Print the data exactly. Omit the pictures.

Data extract —
· · · · ·
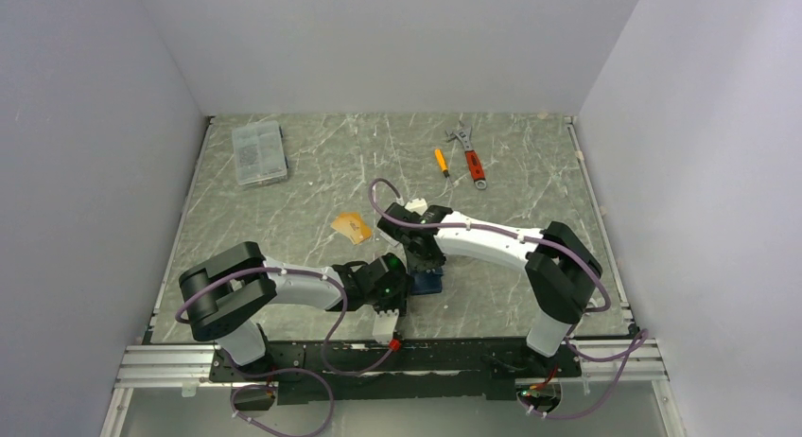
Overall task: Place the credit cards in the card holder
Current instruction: Close the card holder at the center of the board.
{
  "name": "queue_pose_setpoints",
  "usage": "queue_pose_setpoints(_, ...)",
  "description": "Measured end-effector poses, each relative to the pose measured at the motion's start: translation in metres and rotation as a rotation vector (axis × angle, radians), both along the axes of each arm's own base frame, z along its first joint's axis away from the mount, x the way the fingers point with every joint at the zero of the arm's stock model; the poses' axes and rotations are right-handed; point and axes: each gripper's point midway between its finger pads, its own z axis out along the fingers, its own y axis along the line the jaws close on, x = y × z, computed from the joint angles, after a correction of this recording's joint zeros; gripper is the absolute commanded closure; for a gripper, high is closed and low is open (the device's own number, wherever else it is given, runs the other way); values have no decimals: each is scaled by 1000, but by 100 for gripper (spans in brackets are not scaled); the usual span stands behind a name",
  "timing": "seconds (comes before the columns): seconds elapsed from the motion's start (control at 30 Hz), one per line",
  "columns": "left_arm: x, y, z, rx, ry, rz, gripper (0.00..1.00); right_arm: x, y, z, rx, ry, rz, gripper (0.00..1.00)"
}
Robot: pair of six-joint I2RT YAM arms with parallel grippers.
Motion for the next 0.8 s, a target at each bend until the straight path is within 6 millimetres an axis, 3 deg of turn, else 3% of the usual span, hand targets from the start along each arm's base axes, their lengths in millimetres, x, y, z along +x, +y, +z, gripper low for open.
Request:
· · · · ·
Your response —
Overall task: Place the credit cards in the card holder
Current instruction: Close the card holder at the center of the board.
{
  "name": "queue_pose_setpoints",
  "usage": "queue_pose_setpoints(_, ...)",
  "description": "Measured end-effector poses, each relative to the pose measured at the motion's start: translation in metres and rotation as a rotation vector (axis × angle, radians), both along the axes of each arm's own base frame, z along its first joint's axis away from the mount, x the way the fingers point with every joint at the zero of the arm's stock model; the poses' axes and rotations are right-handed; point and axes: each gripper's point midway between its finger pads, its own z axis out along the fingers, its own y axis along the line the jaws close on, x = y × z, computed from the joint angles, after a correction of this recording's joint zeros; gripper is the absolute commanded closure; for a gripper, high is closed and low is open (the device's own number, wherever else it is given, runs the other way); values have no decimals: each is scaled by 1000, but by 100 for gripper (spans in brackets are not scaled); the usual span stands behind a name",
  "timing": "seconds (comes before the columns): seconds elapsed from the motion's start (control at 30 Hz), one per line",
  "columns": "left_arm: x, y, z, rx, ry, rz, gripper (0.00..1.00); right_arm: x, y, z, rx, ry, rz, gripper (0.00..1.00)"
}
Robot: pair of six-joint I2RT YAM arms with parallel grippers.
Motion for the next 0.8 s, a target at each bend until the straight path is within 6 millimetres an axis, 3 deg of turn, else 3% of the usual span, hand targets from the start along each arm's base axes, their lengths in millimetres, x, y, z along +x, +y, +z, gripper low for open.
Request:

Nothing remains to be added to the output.